Pygmalion-13B-4bit-128g is a quantized version of the original Pygmalion-13B model, optimized for efficient deployment while maintaining performance. This model uses 4-bit precision and 128-group size quantization through GPTQ CUDA, significantly reducing the model's memory footprint while preserving its core capabilities. Notable for its adult content generation capabilities, this model comes with explicit content warnings and age restrictions.
Implementation Details
The model was quantized using the GPTQ-for-LLaMa framework with specific optimizations including true-sequential processing and 128 group size parameters.
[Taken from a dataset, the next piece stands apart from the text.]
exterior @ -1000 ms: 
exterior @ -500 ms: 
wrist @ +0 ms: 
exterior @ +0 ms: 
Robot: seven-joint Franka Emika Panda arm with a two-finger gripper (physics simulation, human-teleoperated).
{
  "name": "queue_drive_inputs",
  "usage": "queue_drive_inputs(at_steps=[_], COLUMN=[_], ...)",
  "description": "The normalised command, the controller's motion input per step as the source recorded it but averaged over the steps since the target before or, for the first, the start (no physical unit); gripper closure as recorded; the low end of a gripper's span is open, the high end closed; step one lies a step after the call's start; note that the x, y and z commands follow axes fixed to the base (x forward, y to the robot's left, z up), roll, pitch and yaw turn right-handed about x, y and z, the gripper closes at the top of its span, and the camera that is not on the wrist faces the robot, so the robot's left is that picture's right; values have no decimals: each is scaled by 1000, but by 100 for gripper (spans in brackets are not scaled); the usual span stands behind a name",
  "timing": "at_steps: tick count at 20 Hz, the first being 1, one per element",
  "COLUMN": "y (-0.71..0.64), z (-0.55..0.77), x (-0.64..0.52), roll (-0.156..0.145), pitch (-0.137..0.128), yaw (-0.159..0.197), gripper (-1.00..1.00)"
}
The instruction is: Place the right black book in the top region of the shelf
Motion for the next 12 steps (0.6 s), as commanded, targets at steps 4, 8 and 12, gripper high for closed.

It's stored in the safetensor format, providing additional security and efficiency benefits.
- GPTQ CUDA quantization implementation
- True-sequential processing enabled
- 128 group size optimization
- SafeTensor format storage
Core Capabilities
- Efficient memory usage through 4-bit quantization
- Adult content generation capabilities
- Maintains base model performance with reduced size
- Compatible with standard LLaMA-based frameworks
Frequently Asked Questions
Q: What makes this model unique?
This model stands out for its efficient 4-bit quantization while maintaining the capabilities of the full Pygmalion-13B model. The 128 group size optimization provides a balance between compression and performance.
Q: What are the recommended use cases?
The model is specifically designed for adult content generation and should only be used by adults in appropriate contexts. It's particularly suitable for deployment in environments where memory efficiency is crucial while maintaining generation quality.